**Exercise aim**
Extract all lines in the data that contain the word "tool".
----------
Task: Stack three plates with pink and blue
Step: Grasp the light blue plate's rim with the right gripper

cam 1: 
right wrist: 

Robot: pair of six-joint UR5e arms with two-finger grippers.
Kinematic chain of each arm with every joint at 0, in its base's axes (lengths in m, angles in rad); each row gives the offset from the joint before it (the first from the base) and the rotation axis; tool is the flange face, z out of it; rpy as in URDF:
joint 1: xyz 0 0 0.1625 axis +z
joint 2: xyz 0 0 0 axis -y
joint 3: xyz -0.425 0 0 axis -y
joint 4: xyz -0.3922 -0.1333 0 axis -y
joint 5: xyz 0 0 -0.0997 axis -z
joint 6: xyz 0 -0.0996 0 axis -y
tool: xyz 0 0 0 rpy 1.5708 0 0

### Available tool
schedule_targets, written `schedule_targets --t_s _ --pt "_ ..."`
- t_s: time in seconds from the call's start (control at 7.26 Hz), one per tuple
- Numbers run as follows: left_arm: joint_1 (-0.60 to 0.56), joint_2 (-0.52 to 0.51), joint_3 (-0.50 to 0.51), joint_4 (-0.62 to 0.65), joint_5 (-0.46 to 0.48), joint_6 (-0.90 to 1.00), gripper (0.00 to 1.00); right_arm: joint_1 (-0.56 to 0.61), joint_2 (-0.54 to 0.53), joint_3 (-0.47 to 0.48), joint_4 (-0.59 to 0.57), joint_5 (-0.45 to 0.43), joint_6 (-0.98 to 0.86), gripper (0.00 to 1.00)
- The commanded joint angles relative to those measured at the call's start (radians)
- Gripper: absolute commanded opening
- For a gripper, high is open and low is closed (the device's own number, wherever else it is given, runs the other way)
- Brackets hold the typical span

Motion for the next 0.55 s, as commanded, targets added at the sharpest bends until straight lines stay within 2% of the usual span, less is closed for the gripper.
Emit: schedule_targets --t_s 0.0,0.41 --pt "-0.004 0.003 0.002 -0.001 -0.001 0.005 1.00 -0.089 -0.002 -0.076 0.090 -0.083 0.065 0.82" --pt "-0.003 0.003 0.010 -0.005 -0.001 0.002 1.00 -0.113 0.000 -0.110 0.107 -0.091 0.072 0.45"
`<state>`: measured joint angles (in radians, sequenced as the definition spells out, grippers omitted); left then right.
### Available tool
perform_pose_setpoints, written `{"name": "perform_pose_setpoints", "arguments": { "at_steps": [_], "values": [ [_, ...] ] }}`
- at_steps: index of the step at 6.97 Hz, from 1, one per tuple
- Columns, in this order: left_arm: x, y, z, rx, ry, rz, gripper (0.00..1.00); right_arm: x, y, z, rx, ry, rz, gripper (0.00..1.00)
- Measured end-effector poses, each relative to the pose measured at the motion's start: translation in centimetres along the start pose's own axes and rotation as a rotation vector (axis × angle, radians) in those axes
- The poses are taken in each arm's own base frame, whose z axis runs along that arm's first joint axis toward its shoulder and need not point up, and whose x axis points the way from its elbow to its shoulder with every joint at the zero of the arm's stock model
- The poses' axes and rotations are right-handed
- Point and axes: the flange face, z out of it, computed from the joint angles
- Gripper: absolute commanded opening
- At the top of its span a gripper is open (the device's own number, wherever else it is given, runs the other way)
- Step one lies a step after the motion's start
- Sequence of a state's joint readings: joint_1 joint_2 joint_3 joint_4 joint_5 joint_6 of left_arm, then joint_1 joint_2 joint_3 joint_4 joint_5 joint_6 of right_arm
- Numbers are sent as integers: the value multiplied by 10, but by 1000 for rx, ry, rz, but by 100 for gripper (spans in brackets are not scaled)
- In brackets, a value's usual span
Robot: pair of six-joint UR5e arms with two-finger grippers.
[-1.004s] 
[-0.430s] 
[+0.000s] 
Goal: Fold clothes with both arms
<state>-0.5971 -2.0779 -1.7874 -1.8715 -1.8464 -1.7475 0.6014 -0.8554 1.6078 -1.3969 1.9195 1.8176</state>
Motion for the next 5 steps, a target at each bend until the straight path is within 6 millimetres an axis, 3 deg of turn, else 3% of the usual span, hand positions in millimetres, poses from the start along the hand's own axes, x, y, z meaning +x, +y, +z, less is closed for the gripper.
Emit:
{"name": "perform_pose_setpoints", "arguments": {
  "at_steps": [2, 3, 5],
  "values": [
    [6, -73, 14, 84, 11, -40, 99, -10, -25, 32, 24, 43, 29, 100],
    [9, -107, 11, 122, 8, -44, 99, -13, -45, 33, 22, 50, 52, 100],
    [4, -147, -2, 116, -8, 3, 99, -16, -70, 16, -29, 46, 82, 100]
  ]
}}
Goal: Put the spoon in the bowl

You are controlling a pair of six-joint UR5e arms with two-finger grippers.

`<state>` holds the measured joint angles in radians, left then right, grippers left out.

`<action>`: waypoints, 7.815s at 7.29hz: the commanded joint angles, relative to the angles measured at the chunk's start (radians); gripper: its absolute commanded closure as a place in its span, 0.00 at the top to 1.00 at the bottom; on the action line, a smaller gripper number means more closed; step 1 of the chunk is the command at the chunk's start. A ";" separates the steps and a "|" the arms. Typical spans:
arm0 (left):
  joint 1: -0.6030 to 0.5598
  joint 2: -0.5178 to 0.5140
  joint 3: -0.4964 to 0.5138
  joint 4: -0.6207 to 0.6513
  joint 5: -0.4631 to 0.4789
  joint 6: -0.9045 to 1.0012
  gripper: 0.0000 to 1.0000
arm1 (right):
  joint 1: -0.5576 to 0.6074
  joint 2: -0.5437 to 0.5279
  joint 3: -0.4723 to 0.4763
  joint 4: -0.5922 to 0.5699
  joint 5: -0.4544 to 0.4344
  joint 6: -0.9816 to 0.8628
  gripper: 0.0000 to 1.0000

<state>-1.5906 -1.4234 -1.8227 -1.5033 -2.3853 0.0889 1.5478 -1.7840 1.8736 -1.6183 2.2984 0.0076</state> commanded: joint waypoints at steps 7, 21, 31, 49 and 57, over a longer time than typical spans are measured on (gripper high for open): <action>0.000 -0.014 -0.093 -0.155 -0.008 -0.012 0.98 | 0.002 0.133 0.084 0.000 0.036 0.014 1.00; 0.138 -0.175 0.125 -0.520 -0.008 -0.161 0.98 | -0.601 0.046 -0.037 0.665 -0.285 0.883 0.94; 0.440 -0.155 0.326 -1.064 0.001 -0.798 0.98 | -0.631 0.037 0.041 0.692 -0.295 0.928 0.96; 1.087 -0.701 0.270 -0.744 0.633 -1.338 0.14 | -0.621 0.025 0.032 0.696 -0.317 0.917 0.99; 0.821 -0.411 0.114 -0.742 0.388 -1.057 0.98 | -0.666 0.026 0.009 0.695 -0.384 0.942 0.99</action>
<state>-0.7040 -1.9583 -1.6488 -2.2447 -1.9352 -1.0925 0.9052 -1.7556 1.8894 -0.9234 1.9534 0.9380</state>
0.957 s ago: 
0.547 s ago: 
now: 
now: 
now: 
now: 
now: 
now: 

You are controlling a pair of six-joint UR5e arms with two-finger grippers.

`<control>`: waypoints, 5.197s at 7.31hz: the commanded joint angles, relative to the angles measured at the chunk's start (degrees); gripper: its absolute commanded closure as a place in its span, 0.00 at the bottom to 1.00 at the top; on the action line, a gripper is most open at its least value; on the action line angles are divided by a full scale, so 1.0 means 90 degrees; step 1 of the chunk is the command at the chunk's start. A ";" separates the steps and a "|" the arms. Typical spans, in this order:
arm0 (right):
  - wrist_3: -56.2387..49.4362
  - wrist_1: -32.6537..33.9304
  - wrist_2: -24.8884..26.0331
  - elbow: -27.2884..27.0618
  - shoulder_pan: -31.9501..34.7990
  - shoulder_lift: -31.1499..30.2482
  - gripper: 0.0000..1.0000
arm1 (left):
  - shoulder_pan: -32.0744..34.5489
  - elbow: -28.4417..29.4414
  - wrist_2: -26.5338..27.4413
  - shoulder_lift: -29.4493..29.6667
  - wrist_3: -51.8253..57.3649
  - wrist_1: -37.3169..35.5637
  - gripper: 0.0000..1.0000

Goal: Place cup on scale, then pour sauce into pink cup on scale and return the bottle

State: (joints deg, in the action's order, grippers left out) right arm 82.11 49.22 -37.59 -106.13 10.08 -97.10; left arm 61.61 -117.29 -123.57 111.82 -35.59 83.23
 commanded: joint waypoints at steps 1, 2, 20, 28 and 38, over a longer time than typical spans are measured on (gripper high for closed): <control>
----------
**Solution to this problem**
Kinematic chain of each arm with every joint at 0, in its base's axes (lengths in m, angles in rad); each row gives the offset from the joint before it (the first from the base) and the rotation axis; tool is the flange face, z out of it; rpy as in URDF:
tool: xyz 0 0 0 rpy 1.5708 0 0
### Available tool
### Available tool

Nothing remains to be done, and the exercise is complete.